EXERCISE DESCRIPTION - A stretch of the entries below is to be set down exactly, running from the line with "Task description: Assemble" through the line with "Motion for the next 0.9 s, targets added", both included, and no other line.

[Collected data]
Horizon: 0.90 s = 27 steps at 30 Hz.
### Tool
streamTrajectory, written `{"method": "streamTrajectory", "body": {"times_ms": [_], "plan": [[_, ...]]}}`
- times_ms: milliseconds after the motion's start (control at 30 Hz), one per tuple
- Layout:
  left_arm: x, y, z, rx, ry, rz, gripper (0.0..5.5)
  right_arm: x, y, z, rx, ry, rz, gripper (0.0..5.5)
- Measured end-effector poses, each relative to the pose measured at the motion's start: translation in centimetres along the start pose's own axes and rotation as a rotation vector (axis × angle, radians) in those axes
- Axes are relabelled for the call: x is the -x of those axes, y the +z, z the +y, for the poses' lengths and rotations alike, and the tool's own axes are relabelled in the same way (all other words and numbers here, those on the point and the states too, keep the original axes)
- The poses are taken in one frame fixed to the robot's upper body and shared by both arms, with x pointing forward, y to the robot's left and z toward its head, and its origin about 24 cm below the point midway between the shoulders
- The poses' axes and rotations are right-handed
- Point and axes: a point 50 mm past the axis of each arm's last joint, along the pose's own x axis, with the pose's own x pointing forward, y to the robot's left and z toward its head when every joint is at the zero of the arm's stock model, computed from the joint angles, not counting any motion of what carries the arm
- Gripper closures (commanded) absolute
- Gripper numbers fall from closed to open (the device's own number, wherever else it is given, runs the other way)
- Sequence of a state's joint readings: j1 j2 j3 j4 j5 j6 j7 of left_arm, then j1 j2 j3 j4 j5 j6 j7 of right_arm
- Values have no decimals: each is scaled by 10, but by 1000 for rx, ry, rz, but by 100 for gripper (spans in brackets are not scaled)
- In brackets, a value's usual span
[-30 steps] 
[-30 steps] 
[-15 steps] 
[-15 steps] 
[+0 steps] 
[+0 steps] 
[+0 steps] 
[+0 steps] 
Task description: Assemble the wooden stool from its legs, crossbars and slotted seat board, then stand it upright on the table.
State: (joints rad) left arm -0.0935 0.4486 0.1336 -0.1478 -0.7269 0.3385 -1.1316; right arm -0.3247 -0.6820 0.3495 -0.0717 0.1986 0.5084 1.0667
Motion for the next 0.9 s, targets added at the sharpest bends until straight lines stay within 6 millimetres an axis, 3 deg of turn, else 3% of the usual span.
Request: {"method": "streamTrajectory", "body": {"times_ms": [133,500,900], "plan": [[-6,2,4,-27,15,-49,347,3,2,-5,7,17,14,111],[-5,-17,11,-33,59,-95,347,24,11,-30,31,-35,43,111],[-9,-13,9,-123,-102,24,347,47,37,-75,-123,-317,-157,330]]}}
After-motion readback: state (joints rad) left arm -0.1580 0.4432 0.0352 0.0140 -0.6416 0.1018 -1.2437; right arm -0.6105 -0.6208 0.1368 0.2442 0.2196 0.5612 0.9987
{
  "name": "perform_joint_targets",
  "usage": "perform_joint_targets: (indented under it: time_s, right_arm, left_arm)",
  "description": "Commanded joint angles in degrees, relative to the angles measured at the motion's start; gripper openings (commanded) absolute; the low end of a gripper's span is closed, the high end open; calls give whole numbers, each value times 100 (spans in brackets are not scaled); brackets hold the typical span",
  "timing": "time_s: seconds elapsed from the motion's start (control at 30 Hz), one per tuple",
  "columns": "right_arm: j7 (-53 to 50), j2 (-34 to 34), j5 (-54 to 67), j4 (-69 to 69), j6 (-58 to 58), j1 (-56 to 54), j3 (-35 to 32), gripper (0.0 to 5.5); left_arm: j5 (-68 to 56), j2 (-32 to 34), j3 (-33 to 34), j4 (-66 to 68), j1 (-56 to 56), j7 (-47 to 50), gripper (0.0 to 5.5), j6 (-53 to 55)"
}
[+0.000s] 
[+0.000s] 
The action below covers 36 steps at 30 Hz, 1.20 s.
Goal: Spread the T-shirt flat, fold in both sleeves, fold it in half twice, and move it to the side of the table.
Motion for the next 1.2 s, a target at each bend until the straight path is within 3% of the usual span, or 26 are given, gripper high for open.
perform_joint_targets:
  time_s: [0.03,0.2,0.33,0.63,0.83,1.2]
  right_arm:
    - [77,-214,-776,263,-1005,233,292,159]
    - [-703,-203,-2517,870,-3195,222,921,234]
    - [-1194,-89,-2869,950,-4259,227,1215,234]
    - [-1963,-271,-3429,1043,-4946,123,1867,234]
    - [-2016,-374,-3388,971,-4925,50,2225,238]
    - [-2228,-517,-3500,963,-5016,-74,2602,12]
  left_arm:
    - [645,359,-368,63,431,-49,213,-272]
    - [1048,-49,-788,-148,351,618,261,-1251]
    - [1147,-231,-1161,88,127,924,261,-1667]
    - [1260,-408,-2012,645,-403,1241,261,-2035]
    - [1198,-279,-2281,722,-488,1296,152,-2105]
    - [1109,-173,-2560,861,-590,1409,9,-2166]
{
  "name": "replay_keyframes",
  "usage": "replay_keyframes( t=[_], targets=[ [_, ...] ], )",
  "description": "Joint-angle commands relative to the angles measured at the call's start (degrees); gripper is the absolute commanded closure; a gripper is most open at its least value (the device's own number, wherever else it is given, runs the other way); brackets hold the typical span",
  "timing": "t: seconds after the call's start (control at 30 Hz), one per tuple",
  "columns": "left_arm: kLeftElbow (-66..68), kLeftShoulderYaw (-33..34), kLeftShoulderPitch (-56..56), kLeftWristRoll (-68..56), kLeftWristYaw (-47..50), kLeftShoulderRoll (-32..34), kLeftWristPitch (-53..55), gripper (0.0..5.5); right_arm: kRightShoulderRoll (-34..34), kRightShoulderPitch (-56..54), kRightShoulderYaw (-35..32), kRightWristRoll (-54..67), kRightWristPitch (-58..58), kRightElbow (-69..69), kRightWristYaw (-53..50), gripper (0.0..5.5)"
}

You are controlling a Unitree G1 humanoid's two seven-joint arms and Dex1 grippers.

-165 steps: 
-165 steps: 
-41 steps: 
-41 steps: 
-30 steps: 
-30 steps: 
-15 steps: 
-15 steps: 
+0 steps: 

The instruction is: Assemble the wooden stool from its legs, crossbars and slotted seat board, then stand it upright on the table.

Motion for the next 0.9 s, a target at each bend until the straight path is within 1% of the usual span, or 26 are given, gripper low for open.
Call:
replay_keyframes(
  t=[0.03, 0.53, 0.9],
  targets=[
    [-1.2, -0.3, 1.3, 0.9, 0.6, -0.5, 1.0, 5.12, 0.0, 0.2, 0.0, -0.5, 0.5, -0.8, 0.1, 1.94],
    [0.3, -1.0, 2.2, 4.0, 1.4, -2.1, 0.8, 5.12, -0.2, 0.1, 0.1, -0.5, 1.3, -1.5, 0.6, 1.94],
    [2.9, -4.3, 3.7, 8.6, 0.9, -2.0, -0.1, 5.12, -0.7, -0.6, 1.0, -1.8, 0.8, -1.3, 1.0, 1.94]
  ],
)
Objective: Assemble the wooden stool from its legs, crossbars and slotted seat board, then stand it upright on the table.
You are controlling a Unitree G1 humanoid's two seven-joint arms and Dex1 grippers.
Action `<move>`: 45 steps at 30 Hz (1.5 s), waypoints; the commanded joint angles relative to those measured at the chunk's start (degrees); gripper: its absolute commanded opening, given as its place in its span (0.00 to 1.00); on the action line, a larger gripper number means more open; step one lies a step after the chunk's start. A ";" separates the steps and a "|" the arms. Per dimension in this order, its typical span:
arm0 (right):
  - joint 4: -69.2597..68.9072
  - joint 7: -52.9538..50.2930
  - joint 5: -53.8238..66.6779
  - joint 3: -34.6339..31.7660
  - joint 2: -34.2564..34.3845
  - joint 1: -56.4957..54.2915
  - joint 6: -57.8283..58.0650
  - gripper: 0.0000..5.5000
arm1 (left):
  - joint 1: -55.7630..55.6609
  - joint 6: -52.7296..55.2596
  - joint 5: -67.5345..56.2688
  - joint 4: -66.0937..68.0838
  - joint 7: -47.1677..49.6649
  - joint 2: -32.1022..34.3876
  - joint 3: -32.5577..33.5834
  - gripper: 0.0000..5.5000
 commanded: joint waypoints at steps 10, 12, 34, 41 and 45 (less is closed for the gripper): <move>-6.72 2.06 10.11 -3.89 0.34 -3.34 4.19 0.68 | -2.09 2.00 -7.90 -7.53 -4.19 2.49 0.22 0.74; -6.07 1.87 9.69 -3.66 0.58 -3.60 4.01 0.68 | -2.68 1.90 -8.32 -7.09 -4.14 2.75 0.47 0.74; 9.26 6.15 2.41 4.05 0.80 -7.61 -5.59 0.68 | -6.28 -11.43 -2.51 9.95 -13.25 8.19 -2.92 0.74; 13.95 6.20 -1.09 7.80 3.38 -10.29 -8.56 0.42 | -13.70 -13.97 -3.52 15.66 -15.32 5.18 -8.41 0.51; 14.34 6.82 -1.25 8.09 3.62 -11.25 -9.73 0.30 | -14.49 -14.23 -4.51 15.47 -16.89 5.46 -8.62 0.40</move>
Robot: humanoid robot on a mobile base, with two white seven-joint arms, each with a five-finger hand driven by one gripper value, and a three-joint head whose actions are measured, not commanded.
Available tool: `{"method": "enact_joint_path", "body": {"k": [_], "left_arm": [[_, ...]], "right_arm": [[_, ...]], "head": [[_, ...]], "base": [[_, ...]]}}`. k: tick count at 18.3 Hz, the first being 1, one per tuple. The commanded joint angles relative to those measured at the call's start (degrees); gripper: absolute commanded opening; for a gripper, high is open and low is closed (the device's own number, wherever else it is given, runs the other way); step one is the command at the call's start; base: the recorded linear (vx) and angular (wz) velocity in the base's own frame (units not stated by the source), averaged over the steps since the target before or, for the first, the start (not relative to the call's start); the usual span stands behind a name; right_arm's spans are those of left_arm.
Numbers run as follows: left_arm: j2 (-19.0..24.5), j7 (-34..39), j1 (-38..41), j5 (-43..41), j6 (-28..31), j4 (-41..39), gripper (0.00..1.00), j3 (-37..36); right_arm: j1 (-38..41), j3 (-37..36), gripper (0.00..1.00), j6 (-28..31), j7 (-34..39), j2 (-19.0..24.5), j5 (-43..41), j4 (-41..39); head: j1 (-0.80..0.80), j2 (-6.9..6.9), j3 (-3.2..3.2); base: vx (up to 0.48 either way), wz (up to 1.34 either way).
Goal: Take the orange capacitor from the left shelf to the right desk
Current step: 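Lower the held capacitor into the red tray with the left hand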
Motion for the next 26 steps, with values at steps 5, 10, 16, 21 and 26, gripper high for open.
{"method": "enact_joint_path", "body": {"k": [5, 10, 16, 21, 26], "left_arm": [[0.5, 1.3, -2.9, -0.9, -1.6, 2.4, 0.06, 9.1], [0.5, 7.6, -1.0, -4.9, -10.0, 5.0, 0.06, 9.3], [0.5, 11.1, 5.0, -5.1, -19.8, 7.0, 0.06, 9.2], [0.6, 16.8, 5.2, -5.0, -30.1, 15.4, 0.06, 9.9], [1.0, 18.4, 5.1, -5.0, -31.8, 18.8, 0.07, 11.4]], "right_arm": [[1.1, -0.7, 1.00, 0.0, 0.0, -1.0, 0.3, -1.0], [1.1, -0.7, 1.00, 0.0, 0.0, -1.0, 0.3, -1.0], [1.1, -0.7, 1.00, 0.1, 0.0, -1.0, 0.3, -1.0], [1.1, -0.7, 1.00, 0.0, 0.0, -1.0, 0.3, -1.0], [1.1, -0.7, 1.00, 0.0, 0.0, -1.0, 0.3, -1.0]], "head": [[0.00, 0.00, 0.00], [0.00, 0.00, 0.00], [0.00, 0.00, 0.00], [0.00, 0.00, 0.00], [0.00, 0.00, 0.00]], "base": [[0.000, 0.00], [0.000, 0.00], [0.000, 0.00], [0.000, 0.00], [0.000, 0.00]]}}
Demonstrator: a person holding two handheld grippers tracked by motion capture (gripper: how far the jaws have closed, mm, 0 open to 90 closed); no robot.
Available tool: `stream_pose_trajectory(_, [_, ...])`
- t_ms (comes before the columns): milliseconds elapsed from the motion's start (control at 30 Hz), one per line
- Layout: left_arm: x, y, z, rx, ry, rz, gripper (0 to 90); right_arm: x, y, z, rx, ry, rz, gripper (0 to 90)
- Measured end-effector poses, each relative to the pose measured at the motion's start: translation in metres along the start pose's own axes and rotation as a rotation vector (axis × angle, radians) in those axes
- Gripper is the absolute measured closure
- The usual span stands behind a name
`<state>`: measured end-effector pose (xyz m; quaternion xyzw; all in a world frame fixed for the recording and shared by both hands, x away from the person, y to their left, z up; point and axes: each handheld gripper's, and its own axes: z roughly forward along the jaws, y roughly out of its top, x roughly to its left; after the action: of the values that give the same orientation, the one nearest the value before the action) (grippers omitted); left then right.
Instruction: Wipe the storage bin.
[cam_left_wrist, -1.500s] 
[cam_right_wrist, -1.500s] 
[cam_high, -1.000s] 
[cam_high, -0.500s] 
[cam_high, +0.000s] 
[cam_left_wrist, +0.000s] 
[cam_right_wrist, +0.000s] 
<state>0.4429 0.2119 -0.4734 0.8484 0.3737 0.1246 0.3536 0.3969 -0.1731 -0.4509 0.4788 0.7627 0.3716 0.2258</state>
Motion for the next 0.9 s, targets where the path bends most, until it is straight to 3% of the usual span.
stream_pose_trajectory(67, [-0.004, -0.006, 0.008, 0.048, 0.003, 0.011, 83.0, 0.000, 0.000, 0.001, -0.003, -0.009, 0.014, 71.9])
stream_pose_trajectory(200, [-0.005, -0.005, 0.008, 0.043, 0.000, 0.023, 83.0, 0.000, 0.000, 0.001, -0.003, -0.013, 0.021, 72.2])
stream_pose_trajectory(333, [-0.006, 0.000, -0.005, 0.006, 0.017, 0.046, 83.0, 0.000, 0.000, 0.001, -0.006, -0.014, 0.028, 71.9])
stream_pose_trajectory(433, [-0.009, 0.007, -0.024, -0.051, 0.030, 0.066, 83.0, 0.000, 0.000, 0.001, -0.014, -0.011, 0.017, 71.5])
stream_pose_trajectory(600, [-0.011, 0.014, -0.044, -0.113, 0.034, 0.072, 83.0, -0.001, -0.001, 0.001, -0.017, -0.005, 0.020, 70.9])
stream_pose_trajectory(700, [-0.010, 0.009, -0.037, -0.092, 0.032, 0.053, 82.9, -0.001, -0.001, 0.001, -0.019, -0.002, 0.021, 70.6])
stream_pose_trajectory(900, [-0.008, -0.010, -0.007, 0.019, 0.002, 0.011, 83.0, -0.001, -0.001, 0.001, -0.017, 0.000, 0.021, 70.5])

EXERCISE OUTPUT -
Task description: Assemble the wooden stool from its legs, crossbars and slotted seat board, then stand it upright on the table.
State: (joints rad) left arm -0.0935 0.4486 0.1336 -0.1478 -0.7269 0.3385 -1.1316; right arm -0.3247 -0.6820 0.3495 -0.0717 0.1986 0.5084 1.0667
Motion for the next 0.9 s, targets added at the sharpest bends until straight lines stay within 6 millimetres an axis, 3 deg of turn, else 3% of the usual span.

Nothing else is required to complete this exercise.